▶ **WHAT NEEDS TO BE DONE**: The records that follow are to be repeated in full, with no pictures retained.

▶ **Data excerpts**:
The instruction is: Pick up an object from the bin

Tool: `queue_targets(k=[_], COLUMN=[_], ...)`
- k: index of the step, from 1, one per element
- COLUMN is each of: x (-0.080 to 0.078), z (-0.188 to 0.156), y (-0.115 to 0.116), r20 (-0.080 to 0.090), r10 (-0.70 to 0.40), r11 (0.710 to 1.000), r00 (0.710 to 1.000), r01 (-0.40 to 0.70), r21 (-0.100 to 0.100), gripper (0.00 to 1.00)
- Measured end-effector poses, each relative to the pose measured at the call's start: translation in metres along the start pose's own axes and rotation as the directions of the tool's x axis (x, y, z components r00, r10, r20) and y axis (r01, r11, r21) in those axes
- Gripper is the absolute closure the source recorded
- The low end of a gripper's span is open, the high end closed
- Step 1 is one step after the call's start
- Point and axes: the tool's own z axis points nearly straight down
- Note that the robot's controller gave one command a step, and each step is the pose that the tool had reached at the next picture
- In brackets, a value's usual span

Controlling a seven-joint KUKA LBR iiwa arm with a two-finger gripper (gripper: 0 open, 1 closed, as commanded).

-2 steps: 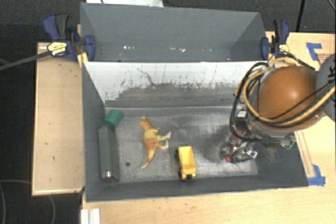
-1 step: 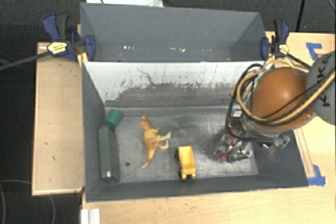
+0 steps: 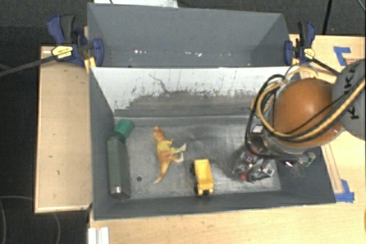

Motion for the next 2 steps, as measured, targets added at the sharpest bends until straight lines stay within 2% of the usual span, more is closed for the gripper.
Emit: queue_targets(k=[1,2], x=[-0.004,-0.002], z=[-0.037,-0.089], y=[-0.01,0.008], r20=[0.001,0.0], r10=[0.006,0.003], r11=[1.0,1.0], r00=[1.0,1.0], r01=[-0.006,-0.003], r21=[0.003,-0.001], gripper=[1.0,1.0])
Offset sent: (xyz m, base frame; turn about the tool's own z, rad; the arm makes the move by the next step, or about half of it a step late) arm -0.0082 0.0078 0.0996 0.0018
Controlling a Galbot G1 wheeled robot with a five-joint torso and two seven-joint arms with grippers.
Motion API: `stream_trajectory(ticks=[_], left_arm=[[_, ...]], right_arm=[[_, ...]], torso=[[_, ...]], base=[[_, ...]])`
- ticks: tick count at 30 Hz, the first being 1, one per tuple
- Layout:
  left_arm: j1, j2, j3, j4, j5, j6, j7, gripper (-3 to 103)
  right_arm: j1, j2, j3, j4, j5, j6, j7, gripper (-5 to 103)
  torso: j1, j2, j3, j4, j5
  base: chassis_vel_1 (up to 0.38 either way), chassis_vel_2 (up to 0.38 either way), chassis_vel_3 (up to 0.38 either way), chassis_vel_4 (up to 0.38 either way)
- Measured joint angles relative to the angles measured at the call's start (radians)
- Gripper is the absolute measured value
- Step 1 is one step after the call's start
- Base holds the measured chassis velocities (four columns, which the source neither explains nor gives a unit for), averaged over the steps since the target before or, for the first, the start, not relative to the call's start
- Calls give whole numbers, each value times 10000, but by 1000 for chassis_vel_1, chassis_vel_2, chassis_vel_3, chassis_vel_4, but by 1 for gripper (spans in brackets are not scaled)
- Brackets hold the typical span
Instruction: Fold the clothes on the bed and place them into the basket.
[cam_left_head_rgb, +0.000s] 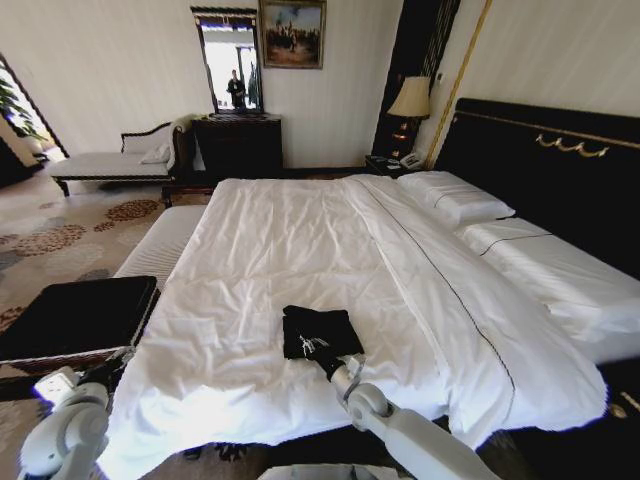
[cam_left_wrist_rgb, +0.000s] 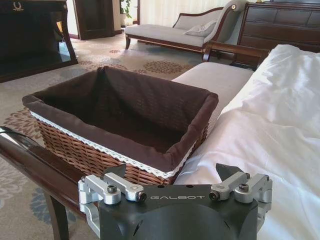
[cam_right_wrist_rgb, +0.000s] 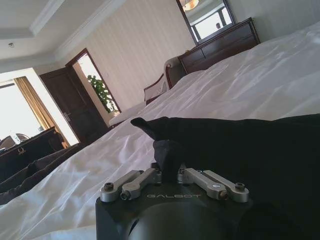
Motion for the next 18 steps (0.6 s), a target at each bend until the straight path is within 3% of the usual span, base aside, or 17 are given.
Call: stream_trajectory(ticks=[1,8,11,12,13,14,16,18], left_arm=[[0,0,0,0,0,0,0,100],[-34,-9,48,96,-4,45,-60,100],[-25,-44,50,110,0,51,-76,100],[9,-65,51,106,1,52,-80,100],[66,-78,7,98,3,53,-87,100],[85,-78,-22,76,4,54,-91,100],[93,-82,-31,58,4,53,-93,100],[117,-133,-37,-19,5,54,-95,100]], right_arm=[[0,0,0,0,0,0,0,4],[-238,-392,-12,604,-900,1144,-631,36],[-230,-393,25,621,-948,1372,-918,41],[-166,-320,124,604,-690,1383,-1002,47],[106,-17,351,449,397,909,-796,63],[318,222,407,298,1000,469,-254,68],[446,362,421,185,1371,251,80,68],[823,880,413,-363,2088,-104,633,79]], torso=[[0,0,0,0,0],[0,1,0,-1,0],[0,0,0,-1,-1],[0,1,0,-1,0],[0,0,0,0,-1],[0,0,0,-1,-2],[0,0,0,-1,-1],[0,0,0,1,0]], base=[[0,0,0,0],[0,0,0,0],[0,0,0,0],[0,0,0,0],[0,0,0,0],[0,0,0,0],[0,0,0,0],[0,0,0,0]])
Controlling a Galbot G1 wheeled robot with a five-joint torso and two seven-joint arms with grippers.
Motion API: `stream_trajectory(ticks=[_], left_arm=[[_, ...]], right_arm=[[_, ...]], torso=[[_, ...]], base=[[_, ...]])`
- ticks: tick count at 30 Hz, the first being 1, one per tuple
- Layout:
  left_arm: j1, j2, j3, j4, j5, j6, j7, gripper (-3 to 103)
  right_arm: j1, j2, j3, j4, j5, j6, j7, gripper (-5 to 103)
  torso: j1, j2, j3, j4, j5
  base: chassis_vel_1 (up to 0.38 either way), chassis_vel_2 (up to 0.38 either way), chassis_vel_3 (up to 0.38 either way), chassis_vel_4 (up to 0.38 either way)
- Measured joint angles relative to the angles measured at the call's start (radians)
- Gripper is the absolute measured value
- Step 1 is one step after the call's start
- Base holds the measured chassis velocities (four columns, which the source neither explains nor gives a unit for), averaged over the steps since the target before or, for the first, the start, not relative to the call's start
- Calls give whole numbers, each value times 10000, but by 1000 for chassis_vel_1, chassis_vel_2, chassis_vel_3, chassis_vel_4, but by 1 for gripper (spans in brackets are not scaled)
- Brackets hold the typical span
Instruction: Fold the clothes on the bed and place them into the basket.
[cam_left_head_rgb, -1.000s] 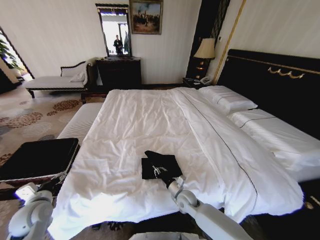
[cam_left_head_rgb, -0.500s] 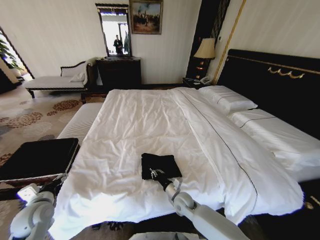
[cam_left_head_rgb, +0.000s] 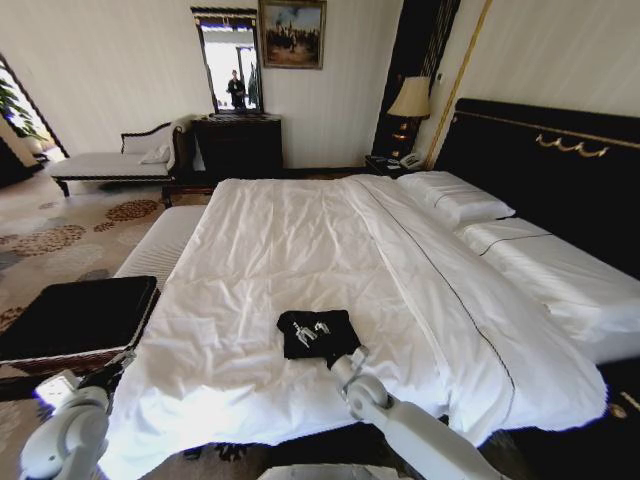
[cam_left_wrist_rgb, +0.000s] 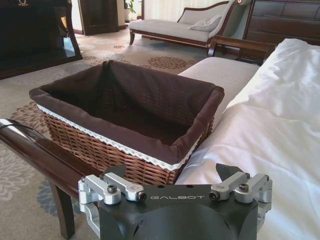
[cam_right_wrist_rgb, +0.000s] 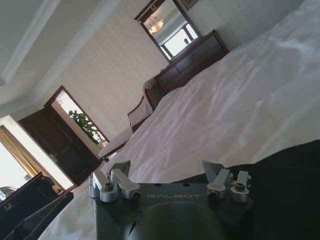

▶ **SOLUTION FOR THIS TASK**:
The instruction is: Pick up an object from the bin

Tool: `queue_targets(k=[_], COLUMN=[_], ...)`
- k: index of the step, from 1, one per element
- COLUMN is each of: x (-0.080 to 0.078), z (-0.188 to 0.156), y (-0.115 to 0.116), r20 (-0.080 to 0.090), r10 (-0.70 to 0.40), r11 (0.710 to 1.000), r00 (0.710 to 1.000), r01 (-0.40 to 0.70), r21 (-0.100 to 0.100), gripper (0.00 to 1.00)
- Measured end-effector poses, each relative to the pose measured at the call's start: translation in metres along the start pose's own axes and rotation as the directions of the tool's x axis (x, y, z components r00, r10, r20) and y axis (r01, r11, r21) in those axes
- Gripper is the absolute closure the source recorded
- The low end of a gripper's span is open, the high end closed
- Step 1 is one step after the call's start
- Point and axes: the tool's own z axis points nearly straight down
- Note that the robot's controller gave one command a step, and each step is the pose that the tool had reached at the next picture
- In brackets, a value's usual span

Controlling a seven-joint KUKA LBR iiwa arm with a two-finger gripper (gripper: 0 open, 1 closed, as commanded).

-2 steps: 
-1 step: 
+0 steps: 

Motion for the next 2 steps, as measured, targets added at the sharpest bends until straight lines stay within 2% of the usual span, more is closed for the gripper.
Emit: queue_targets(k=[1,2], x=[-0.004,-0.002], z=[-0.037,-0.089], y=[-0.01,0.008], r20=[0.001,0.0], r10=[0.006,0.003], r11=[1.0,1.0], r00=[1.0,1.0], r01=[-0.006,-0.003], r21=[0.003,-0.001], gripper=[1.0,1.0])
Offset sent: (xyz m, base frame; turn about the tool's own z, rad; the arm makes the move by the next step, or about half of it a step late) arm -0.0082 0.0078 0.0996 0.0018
Controlling a Galbot G1 wheeled robot with a five-joint torso and two seven-joint arms with grippers.
Motion API: `stream_trajectory(ticks=[_], left_arm=[[_, ...]], right_arm=[[_, ...]], torso=[[_, ...]], base=[[_, ...]])`
- ticks: tick count at 30 Hz, the first being 1, one per tuple
- Layout:
  left_arm: j1, j2, j3, j4, j5, j6, j7, gripper (-3 to 103)
  right_arm: j1, j2, j3, j4, j5, j6, j7, gripper (-5 to 103)
  torso: j1, j2, j3, j4, j5
  base: chassis_vel_1 (up to 0.38 either way), chassis_vel_2 (up to 0.38 either way), chassis_vel_3 (up to 0.38 either way), chassis_vel_4 (up to 0.38 either way)
- Measured joint angles relative to the angles measured at the call's start (radians)
- Gripper is the absolute measured value
- Step 1 is one step after the call's start
- Base holds the measured chassis velocities (four columns, which the source neither explains nor gives a unit for), averaged over the steps since the target before or, for the first, the start, not relative to the call's start
- Calls give whole numbers, each value times 10000, but by 1000 for chassis_vel_1, chassis_vel_2, chassis_vel_3, chassis_vel_4, but by 1 for gripper (spans in brackets are not scaled)
- Brackets hold the typical span
Instruction: Fold the clothes on the bed and place them into the basket.
[cam_left_head_rgb, +0.000s] 
[cam_left_wrist_rgb, +0.000s] 
[cam_right_wrist_rgb, +0.000s] 
Motion for the next 18 steps (0.6 s), a target at each bend until the straight path is within 3% of the usual span, base aside, or 17 are given.
Call: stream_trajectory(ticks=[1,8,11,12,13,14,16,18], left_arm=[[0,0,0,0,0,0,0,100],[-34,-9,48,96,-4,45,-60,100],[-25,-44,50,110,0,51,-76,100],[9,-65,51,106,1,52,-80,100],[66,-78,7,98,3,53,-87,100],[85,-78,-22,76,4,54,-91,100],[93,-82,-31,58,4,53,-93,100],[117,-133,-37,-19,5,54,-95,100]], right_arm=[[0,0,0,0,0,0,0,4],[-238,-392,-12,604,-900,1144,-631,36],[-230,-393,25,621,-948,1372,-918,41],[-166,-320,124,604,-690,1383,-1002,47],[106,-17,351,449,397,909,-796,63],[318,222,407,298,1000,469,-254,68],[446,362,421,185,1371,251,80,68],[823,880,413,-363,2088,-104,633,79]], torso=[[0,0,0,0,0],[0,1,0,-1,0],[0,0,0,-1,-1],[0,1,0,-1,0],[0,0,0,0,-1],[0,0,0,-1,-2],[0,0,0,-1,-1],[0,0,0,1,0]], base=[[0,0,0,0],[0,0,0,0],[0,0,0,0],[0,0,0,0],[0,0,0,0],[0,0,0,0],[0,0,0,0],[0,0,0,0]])
Controlling a Galbot G1 wheeled robot with a five-joint torso and two seven-joint arms with grippers.
Motion API: `stream_trajectory(ticks=[_], left_arm=[[_, ...]], right_arm=[[_, ...]], torso=[[_, ...]], base=[[_, ...]])`
- ticks: tick count at 30 Hz, the first being 1, one per tuple
- Layout:
  left_arm: j1, j2, j3, j4, j5, j6, j7, gripper (-3 to 103)
  right_arm: j1, j2, j3, j4, j5, j6, j7, gripper (-5 to 103)
  torso: j1, j2, j3, j4, j5
  base: chassis_vel_1 (up to 0.38 either way), chassis_vel_2 (up to 0.38 either way), chassis_vel_3 (up to 0.38 either way), chassis_vel_4 (up to 0.38 either way)
- Measured joint angles relative to the angles measured at the call's start (radians)
- Gripper is the absolute measured value
- Step 1 is one step after the call's start
- Base holds the measured chassis velocities (four columns, which the source neither explains nor gives a unit for), averaged over the steps since the target before or, for the first, the start, not relative to the call's start
- Calls give whole numbers, each value times 10000, but by 1000 for chassis_vel_1, chassis_vel_2, chassis_vel_3, chassis_vel_4, but by 1 for gripper (spans in brackets are not scaled)
- Brackets hold the typical span
Instruction: Fold the clothes on the bed and place them into the basket.
[cam_left_head_rgb, -1.000s] 
[cam_left_head_rgb, -0.500s] 
[cam_left_head_rgb, +0.000s] 
[cam_left_wrist_rgb, +0.000s] 
[cam_right_wrist_rgb, +0.000s] 

This completes the requested output.